### Exercise directions
Go through the entries below and say how many lines hold the word "dark". Nothing else is needed.

Dataset items
- Opening Delimiter -
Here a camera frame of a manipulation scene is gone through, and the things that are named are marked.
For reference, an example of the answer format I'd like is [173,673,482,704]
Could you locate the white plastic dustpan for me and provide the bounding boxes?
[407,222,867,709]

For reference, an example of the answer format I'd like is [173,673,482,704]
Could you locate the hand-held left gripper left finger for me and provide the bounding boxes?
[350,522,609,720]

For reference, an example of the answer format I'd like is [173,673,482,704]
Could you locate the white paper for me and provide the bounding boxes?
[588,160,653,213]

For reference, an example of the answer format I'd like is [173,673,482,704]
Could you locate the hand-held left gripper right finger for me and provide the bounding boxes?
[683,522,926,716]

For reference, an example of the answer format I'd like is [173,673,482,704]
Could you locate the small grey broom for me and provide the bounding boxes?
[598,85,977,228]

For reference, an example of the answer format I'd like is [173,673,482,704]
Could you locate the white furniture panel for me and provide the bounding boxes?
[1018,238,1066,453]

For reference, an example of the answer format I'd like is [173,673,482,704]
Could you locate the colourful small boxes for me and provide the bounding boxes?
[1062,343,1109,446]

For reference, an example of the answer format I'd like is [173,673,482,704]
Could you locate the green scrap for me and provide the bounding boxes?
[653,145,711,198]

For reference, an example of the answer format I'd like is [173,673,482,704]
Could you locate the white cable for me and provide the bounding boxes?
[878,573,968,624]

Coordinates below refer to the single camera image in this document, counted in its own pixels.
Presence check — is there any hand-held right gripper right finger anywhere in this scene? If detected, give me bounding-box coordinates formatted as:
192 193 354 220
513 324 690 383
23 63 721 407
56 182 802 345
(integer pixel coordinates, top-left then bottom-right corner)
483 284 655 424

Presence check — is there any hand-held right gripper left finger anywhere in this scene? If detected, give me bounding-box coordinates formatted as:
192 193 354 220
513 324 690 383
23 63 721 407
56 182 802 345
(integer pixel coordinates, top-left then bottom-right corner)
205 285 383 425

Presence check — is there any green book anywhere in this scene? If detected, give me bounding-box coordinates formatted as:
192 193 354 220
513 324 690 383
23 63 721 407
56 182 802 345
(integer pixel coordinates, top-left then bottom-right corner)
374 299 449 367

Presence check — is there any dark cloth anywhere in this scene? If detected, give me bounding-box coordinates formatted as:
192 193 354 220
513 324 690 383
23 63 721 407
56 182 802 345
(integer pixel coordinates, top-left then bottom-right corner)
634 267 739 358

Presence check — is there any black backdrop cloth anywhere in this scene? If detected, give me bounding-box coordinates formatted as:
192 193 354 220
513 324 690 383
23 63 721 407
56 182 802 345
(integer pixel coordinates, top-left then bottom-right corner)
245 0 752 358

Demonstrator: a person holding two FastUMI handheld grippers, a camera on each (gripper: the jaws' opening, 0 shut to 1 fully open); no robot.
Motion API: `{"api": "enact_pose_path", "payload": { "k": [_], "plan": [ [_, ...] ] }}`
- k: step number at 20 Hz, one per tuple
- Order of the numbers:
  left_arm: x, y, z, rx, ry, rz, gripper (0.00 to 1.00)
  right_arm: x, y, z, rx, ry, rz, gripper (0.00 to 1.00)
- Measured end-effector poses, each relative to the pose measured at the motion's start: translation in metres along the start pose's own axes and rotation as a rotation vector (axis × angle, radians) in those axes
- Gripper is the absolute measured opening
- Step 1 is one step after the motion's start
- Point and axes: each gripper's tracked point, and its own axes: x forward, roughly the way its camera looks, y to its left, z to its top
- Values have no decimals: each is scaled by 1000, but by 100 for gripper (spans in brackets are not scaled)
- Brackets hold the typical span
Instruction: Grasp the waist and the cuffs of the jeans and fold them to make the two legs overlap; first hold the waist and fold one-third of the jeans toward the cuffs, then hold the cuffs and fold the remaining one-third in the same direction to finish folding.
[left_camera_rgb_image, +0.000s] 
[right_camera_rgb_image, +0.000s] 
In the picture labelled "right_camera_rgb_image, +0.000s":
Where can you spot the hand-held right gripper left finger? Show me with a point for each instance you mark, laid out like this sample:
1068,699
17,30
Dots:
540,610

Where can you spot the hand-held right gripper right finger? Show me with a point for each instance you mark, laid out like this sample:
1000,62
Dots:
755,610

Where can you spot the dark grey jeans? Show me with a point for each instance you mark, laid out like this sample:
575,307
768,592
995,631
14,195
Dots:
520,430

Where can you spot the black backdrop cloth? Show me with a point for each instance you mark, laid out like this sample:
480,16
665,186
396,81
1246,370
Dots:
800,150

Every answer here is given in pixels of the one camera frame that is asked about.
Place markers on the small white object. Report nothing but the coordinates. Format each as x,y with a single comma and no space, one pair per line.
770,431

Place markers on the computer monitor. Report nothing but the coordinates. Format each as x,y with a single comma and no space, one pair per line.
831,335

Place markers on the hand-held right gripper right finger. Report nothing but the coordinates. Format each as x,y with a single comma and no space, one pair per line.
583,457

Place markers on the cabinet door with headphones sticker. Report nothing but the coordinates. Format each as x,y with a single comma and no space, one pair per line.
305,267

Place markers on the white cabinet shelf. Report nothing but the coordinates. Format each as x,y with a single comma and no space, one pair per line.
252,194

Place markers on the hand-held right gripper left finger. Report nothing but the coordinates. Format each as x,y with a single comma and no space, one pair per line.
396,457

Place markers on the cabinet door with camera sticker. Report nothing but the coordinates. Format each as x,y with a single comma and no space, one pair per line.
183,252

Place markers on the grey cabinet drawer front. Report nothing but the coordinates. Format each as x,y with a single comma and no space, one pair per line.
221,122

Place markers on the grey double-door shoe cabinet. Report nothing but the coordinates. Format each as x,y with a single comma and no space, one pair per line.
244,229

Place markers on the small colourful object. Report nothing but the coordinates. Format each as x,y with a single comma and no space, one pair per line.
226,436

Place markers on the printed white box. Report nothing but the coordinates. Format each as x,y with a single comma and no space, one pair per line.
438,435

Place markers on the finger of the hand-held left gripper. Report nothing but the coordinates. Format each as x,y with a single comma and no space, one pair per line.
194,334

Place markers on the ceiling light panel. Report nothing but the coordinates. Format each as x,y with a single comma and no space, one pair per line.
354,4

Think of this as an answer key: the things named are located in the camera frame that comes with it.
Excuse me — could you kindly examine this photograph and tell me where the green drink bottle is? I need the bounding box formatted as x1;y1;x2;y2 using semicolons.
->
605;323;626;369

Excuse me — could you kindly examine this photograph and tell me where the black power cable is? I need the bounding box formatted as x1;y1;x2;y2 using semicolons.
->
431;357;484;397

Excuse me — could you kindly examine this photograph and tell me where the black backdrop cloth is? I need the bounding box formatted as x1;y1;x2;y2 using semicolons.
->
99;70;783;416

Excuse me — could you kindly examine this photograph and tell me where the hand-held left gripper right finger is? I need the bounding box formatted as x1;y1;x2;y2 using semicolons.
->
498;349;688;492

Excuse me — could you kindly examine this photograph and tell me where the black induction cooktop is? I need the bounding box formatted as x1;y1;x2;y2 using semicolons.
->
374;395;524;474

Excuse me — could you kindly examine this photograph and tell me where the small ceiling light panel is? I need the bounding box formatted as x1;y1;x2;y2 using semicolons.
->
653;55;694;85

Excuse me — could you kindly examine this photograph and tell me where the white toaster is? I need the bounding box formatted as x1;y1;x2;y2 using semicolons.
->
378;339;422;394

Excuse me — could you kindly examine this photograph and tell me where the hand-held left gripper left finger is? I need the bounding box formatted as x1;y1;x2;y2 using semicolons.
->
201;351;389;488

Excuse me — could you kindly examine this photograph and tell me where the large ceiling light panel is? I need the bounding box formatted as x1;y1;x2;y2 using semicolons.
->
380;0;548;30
- Closing Delimiter -
### Task response
2